[<prev] [next>] [<thread-prev] [thread-next>] [day] [month] [year] [list]
Message-ID: <20100209083236.GE29988@linux.vnet.ibm.com>
Date: Tue, 9 Feb 2010 14:02:36 +0530
From: Arun R Bharadwaj <arun@...ux.vnet.ibm.com>
To: Peter Zijlstra <a.p.zijlstra@...llo.nl>,
Benjamin Herrenschmidt <benh@...nel.crashing.org>,
Ingo Molnar <mingo@...e.hu>,
Vaidyanathan Srinivasan <svaidy@...ux.vnet.ibm.com>,
Dipankar Sarma <dipankar@...ibm.com>,
Balbir Singh <balbir@...ibm.com>,
Venkatesh Pallipadi <venkatesh.pallipadi@...el.com>
Cc: linux-kernel@...r.kernel.org,
Arun Bharadwaj <arun@...ux.vnet.ibm.com>
Subject: [v11 PATCH 4/9]: x86: refactor x86 idle power management code,
remove all instances of pm_idle
* Arun R Bharadwaj <arun@...ux.vnet.ibm.com> [2010-02-09 13:58:16]:
This patch cleans up x86 of all instances of pm_idle.
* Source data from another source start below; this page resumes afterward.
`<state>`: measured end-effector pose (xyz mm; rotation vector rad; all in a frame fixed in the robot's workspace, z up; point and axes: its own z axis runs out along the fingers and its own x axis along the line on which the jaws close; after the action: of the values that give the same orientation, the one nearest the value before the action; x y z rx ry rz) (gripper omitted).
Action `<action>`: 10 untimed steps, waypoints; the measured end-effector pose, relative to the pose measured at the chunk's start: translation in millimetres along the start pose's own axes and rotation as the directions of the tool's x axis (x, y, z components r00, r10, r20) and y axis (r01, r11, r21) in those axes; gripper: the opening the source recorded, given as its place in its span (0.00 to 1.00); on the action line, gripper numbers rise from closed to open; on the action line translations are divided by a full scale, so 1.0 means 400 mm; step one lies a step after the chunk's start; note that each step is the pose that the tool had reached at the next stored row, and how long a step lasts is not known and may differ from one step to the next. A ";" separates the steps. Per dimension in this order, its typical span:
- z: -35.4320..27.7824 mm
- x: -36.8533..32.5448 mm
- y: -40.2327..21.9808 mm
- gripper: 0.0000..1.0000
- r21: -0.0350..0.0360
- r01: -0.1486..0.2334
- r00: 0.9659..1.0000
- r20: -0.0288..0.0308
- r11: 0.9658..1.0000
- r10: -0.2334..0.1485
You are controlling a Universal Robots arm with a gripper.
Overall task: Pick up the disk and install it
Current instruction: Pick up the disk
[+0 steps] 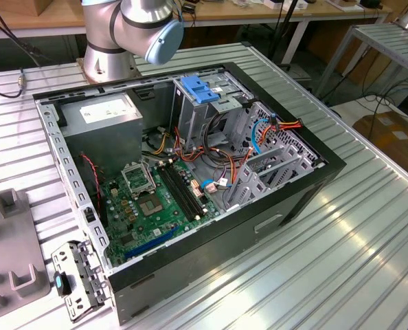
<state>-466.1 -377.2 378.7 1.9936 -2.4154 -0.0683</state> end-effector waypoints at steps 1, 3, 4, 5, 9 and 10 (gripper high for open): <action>0.000 0.000 0.000 0.31 0.000 0.003 1.000 0.000 1.000 -0.003; 0.000 0.000 0.000 0.31 0.000 0.004 1.000 0.000 1.000 -0.004; 0.000 0.000 0.000 0.31 0.000 0.006 1.000 0.000 1.000 -0.006; 0.000 0.000 0.000 0.31 0.000 0.007 1.000 0.000 1.000 -0.007; 0.000 0.000 0.000 0.31 0.000 0.008 1.000 0.000 1.000 -0.008; 0.000 0.000 0.000 0.31 0.000 0.008 1.000 0.000 1.000 -0.008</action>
<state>-466.1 -377.2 378.7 2.0032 -2.4073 -0.0682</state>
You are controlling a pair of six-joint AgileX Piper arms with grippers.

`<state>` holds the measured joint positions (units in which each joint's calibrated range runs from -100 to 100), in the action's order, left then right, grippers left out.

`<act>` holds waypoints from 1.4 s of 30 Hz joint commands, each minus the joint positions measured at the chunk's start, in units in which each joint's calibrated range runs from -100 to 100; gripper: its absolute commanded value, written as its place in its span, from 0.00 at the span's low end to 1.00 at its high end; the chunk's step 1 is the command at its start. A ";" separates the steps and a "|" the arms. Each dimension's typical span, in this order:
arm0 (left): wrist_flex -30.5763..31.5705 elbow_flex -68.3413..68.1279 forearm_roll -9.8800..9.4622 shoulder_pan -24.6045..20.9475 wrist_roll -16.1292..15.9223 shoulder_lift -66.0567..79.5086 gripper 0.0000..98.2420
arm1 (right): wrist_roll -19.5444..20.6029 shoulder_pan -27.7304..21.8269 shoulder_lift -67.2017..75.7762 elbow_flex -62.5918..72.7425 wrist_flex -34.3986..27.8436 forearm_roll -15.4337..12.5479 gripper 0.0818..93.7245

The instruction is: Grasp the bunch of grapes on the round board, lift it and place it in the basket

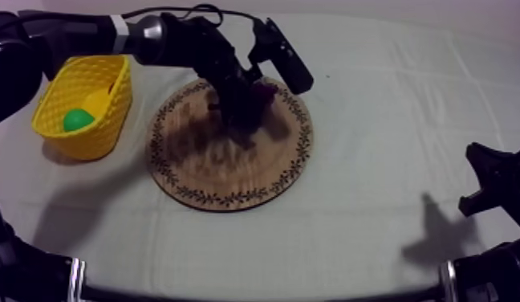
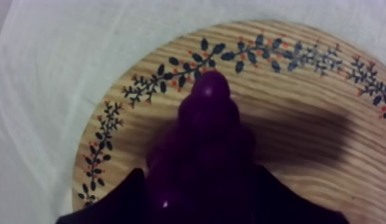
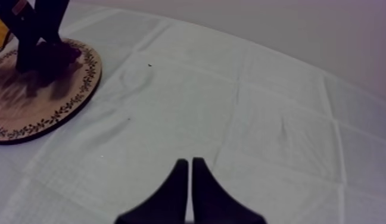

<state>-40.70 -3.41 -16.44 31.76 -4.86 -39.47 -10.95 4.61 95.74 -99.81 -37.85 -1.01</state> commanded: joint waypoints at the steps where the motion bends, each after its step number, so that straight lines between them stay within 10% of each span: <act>1: 0.01 -0.94 0.05 -0.13 0.11 1.53 0.37 | -0.02 -0.02 0.01 0.03 0.03 0.01 0.00; 14: -8.81 -12.86 4.79 -3.29 -0.74 23.96 0.34 | -0.02 -0.02 0.01 0.03 0.03 0.01 0.00; 26: -14.36 -19.78 5.94 -13.80 6.10 46.17 0.39 | 0.03 -0.02 0.01 0.03 0.03 0.01 0.00; 42: -21.86 -30.35 6.77 -26.33 7.44 51.80 0.38 | 0.03 -0.02 0.01 0.03 0.03 0.01 0.00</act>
<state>-62.48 -31.26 -9.59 5.48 2.46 12.25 -10.92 4.61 95.74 -99.81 -37.85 -1.01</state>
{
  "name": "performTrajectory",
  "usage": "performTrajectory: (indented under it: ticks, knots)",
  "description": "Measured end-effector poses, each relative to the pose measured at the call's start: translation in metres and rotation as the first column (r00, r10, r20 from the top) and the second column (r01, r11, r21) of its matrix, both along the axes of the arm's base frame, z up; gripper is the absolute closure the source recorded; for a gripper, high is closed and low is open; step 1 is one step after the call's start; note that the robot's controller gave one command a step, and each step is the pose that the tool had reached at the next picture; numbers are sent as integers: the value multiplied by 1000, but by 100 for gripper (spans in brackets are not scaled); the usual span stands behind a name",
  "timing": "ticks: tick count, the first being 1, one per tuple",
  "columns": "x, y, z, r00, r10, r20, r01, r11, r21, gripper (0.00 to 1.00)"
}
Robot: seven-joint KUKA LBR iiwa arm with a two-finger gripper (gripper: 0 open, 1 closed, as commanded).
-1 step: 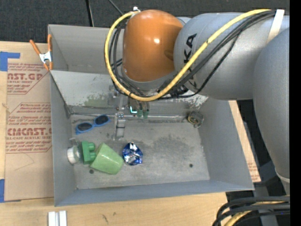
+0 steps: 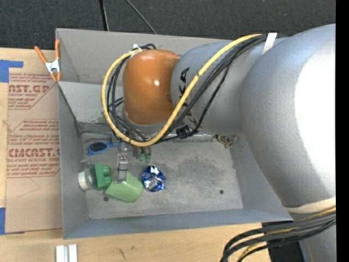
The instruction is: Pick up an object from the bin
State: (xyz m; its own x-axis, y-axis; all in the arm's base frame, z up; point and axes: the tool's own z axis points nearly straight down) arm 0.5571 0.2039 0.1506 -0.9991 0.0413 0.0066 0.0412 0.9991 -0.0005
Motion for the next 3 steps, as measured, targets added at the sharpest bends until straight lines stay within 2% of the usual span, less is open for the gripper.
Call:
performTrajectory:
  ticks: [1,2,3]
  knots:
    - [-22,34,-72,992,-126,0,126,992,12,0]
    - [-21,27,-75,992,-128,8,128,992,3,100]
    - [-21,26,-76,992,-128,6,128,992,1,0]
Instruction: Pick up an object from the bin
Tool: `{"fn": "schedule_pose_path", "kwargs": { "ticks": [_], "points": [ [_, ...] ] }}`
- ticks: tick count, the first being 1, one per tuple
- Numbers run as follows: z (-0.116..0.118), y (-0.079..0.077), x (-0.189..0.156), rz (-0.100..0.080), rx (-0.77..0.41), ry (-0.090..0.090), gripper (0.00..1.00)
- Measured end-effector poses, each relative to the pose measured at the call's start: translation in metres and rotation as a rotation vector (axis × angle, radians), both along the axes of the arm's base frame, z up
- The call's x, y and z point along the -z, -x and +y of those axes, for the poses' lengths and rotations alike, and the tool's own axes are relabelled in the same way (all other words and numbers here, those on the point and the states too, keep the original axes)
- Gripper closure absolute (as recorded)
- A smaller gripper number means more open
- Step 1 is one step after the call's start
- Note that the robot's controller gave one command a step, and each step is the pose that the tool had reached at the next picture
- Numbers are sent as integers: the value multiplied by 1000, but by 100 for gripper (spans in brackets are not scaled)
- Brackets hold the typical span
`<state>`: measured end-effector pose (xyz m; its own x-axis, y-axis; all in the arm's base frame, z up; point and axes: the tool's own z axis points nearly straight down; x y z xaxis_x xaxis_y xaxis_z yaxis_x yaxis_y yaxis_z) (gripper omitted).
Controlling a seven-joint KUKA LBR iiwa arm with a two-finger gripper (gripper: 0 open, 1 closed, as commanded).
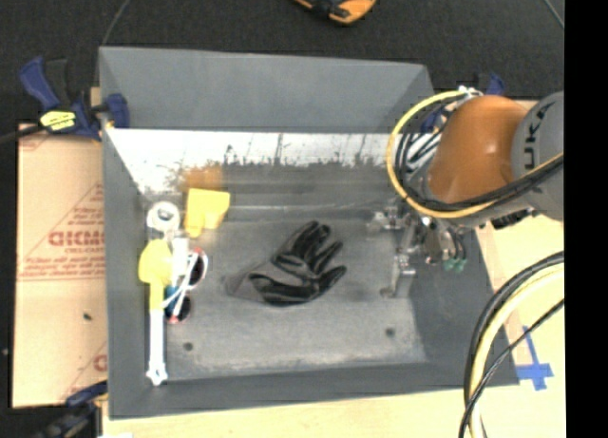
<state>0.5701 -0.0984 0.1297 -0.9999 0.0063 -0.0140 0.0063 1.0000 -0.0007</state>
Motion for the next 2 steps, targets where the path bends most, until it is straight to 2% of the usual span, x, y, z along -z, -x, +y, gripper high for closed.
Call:
{"fn": "schedule_pose_path", "kwargs": {
  "ticks": [1, 2],
  "points": [
    [71, 55, 18, 8, 145, -2, 0],
    [61, -14, 53, -3, 8, 1, 0]
  ]
}}
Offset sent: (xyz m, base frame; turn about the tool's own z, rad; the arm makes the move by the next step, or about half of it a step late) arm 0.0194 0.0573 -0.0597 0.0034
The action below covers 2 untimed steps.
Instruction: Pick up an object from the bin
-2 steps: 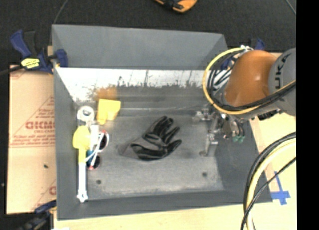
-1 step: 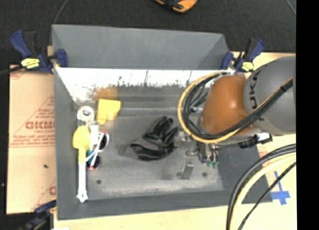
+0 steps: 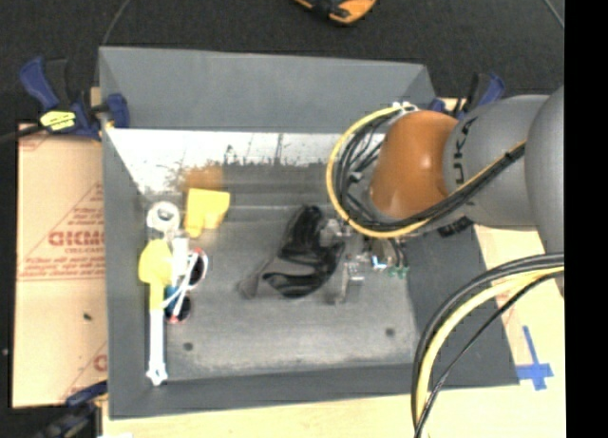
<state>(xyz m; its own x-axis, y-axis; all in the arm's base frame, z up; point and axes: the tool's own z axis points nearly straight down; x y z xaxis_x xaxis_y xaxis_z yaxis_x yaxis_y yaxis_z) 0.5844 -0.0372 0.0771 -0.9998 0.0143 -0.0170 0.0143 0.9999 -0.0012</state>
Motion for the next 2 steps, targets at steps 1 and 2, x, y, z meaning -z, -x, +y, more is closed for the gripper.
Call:
{"fn": "schedule_pose_path", "kwargs": {
  "ticks": [1, 2],
  "points": [
    [82, 15, -6, 7, 52, -3, 0],
    [148, 32, -14, 12, 79, -6, 0]
  ]
}}
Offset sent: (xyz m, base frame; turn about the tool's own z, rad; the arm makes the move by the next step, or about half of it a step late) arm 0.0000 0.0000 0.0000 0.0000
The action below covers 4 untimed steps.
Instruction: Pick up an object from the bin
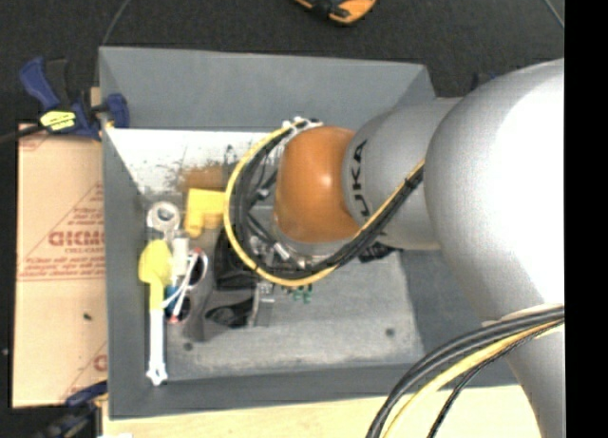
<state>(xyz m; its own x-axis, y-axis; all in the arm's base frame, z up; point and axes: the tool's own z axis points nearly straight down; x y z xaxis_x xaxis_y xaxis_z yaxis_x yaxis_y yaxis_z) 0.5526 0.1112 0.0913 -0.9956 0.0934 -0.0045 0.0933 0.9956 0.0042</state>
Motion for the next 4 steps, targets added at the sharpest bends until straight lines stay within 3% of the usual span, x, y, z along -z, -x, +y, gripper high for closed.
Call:
{"fn": "schedule_pose_path", "kwargs": {
  "ticks": [1, 2, 3, 4],
  "points": [
    [-42, 2, -81, -1, -20, 5, 0],
    [13, 11, -146, -9, -35, -3, 0],
    [-1, 18, -50, -9, -137, 5, 0],
    [23, 25, -66, -7, -152, 1, 0]
  ]
}}
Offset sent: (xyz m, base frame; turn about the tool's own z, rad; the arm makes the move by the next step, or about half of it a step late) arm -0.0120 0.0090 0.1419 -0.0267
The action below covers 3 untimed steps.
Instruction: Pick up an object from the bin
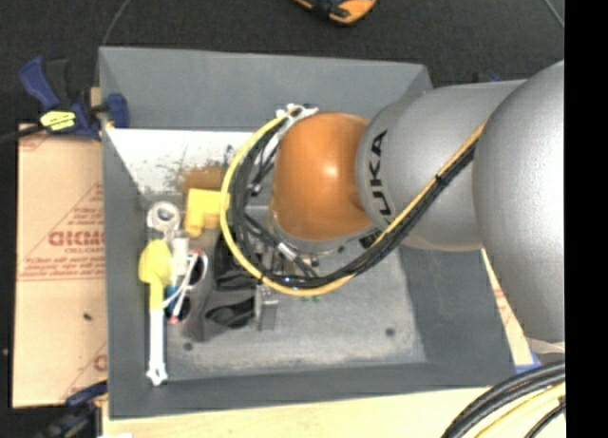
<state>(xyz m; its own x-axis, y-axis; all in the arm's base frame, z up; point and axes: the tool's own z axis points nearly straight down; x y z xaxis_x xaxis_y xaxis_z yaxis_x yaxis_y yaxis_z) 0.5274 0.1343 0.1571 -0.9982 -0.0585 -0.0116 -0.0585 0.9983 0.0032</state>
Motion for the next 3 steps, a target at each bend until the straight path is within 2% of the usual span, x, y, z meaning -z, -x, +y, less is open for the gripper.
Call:
{"fn": "schedule_pose_path", "kwargs": {
  "ticks": [1, 2, 3],
  "points": [
    [1, 0, -18, 6, -4, 0, 0],
    [36, 1, -76, -6, -152, -1, 0],
    [17, -22, 6, -5, -260, 3, 0]
  ]
}}
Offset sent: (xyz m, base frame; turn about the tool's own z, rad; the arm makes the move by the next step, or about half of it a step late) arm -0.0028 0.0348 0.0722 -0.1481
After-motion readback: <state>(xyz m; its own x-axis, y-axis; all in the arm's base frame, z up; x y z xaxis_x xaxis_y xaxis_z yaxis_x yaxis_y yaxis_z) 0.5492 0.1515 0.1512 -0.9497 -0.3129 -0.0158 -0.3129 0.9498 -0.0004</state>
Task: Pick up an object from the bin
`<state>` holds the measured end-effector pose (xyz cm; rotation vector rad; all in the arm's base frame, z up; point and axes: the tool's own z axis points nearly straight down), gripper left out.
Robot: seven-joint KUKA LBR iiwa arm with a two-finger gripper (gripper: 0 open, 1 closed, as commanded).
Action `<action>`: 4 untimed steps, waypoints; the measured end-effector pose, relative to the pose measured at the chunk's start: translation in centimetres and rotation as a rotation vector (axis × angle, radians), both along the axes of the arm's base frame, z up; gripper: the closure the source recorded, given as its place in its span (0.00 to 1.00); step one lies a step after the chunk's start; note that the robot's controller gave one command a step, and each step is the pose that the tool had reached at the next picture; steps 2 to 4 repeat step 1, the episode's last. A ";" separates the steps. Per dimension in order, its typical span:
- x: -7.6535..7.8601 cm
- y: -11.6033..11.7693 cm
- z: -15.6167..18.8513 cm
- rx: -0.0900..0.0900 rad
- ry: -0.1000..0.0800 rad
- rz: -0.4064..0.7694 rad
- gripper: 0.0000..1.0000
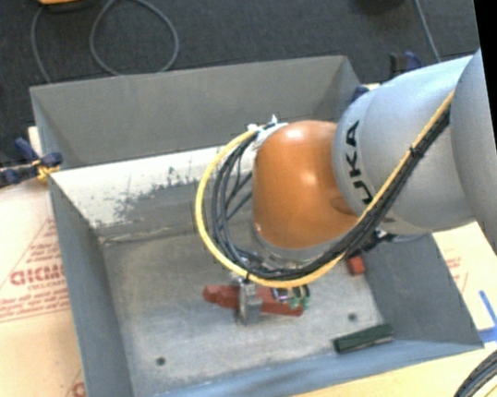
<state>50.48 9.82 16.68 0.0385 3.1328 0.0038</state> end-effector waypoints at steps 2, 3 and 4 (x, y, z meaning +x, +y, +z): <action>0.1 0.0 1.1 -0.001 0.004 -0.003 1.00; 0.1 0.0 1.1 -0.001 0.004 -0.003 1.00; 0.1 0.0 1.1 -0.001 0.004 -0.003 1.00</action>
Offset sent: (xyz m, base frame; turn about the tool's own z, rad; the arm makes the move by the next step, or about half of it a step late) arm 0.0000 -0.0001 0.0102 0.0000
pm_idle which was earlier called from cpu_idle() idle loop
is replaced by cpuidle_idle_call.
x86 also registers to cpuidle when the idle routine is selected,
by populating the cpuidle_device data structure for each cpu.
This is replicated for apm module and for xen, which also used pm_idle.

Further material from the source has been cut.